Hakeem Oluseyi and the Map Back Home

Hakeem Oluseyi has a podcast with over 80 episodes, and you can hear the curiosity in his voice, a kind of patient excitement that makes you lean in closer to the speaker. He holds a doctorate in physics and works for NASA, but his story does not begin in a lab. It starts in the rural communities of Lagos State during the 1980s, where a boy with big questions had to find his own path through the cracks.

Published: 13 April 2026


The boy with the map

He remembers what it is like to have a textbook that speaks a foreign language, a feeling many students here know intimately. His own journey took him from local schools to Tougaloo College and then to Stanford University for a PhD, but that long road did not erase the memory of the boy he was. It just gave him a better map to guide others who are standing where he once stood, looking up at the same sky.

“The universe speaks a language of mathematics and physics. Our job is to translate that into the language of human wonder.”
– Hakeem Oluseyi, speaking at a conference in 2025.

He researches interstellar plasmas and helps build new space telescopes while also teaching at the Florida Institute of Technology, and the combination is his whole method.
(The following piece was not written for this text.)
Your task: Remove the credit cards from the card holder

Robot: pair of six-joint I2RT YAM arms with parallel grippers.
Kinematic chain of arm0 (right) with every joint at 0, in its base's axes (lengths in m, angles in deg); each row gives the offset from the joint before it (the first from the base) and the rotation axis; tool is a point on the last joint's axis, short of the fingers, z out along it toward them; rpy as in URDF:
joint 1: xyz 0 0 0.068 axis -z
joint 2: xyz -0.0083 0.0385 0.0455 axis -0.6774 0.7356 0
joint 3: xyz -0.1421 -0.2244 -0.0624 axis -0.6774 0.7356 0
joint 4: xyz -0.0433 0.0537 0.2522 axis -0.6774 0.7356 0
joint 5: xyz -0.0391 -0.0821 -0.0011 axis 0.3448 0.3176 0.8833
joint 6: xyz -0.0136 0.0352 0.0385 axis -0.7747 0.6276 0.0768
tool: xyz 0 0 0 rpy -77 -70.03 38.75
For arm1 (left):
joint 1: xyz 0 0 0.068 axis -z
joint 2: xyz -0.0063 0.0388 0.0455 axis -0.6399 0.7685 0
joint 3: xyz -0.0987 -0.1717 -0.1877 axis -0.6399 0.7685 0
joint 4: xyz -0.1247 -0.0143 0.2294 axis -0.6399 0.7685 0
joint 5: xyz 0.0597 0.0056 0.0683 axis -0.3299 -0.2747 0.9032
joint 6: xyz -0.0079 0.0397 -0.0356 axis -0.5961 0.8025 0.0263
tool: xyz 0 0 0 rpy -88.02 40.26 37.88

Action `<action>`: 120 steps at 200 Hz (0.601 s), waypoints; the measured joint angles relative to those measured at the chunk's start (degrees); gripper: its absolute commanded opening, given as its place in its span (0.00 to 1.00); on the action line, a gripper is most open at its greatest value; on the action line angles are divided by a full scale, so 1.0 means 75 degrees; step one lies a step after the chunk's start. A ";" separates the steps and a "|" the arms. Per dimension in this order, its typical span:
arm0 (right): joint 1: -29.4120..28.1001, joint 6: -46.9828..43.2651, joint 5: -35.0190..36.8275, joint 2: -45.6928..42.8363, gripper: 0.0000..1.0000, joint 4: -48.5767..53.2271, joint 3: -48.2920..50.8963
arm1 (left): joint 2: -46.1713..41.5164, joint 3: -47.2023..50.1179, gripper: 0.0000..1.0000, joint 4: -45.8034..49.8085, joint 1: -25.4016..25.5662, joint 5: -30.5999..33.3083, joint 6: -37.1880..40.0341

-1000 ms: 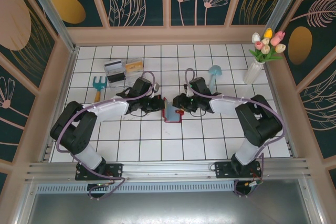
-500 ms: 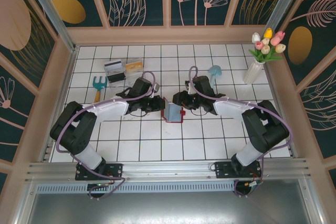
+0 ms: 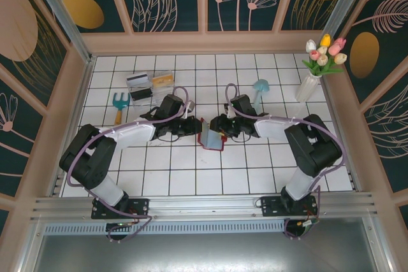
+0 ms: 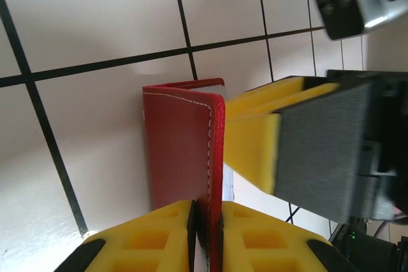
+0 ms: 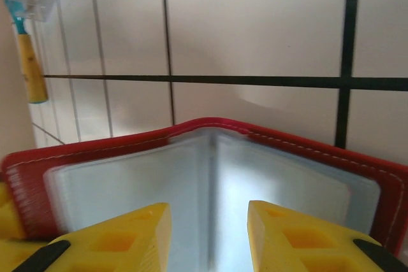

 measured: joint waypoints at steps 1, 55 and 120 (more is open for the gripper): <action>0.0000 0.0000 0.0000 0.0012 0.38 0.0009 -0.0003 | 0.0000 0.0000 0.18 -0.0003 0.0000 -0.0006 -0.0003; 0.0000 0.0003 0.0067 0.0338 0.37 0.0323 -0.0201 | 0.0000 0.0096 0.16 -0.0391 0.0000 -0.0294 -0.0140; 0.0000 0.0035 0.0274 0.0256 0.35 0.0373 -0.0169 | 0.0000 0.0125 0.11 -0.0326 0.0000 -0.0207 -0.0134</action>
It is high science, delivered low to the ground where real people can reach it.


Bridging with a balloon

Let me tell you how this works in a place like Nigeria. A student in a university with no fancy lab can still access data from a NASA telescope because of these connections he focuses on. In February 2026, he hosted sessions for the African Institute for Mathematical Sciences where students from 15 countries tuned in to talk about dark matter. A program report said engagement went up by 40%, and they credited his relatable analogies, like explaining cosmic inflation with a simple balloon. The reality in many classrooms here involves crowded halls and scarce resources, so an idea that sticks and becomes tangible is a rare and beautiful thing.


Three continents, one lesson

His teaching has no single address, which is the point. In the past eighteen months, he has spoken on three continents, bringing the same energy to a group in Johannesburg as he does to a club in Seoul. For World Space Week in October 2025, his online talk drew over 50,000 student registrations. He works with the Global Science Academy too, helping create open-access curricula in five languages, with one made for Francophone Africa. The chain reaction is simple and quietly powerful. A student watches a talk, joins a club, and considers a new path. It all starts with access.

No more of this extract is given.